Problem details
For the entries that follow, count the lines containing the string "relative" and write only the number.
*** Opening of Record set ***
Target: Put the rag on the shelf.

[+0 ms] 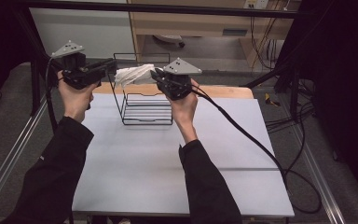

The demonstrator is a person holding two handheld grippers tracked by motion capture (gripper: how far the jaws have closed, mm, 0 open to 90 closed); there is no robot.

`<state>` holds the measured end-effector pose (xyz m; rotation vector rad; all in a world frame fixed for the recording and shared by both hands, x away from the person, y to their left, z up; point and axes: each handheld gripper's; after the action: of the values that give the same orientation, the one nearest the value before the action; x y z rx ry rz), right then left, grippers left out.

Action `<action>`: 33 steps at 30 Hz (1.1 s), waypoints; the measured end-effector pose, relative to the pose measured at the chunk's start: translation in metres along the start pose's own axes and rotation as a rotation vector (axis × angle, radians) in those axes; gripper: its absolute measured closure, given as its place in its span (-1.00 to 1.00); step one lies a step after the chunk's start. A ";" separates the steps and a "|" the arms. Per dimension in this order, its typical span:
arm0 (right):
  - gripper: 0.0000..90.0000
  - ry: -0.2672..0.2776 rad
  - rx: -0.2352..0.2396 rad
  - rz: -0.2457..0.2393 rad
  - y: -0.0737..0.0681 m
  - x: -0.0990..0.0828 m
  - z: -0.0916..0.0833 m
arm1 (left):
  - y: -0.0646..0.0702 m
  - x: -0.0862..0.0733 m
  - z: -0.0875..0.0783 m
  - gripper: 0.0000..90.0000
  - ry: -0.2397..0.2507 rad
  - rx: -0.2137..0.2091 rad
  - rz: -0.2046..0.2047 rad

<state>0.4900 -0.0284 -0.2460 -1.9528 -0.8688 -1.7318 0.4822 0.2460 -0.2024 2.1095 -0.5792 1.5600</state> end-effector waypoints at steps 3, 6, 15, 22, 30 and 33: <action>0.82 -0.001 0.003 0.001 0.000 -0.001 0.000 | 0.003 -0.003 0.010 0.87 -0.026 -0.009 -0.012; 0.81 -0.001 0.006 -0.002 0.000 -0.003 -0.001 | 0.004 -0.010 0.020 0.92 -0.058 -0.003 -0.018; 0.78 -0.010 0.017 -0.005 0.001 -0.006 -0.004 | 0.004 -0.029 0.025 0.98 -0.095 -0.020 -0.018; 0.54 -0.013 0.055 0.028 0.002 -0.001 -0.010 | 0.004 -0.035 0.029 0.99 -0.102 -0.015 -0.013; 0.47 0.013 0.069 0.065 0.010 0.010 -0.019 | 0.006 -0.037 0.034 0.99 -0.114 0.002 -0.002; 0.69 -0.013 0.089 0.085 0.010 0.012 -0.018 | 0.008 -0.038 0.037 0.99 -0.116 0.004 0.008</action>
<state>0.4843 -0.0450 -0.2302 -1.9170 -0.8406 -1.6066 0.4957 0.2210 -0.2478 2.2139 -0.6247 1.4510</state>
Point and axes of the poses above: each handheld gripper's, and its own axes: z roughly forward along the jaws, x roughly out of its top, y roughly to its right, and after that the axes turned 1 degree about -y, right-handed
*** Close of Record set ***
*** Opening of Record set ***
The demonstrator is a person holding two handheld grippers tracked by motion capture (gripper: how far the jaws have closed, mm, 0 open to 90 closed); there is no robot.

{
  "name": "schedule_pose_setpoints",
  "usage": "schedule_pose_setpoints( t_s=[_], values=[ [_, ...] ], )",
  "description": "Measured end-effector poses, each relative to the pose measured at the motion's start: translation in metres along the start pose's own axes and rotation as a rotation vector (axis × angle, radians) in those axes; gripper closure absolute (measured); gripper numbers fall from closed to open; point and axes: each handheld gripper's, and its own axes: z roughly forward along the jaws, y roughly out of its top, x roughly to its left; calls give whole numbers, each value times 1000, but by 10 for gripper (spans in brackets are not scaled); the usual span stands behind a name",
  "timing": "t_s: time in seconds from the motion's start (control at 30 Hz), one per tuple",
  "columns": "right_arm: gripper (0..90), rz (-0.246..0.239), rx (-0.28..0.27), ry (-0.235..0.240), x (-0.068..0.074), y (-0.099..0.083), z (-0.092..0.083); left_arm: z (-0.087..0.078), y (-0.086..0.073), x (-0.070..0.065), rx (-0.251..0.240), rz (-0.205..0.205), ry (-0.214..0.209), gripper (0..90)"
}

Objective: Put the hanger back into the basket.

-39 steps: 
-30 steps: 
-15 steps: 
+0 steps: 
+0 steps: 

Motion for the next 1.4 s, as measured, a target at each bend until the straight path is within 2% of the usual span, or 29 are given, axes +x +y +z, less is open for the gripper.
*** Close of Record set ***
Result of this exercise
2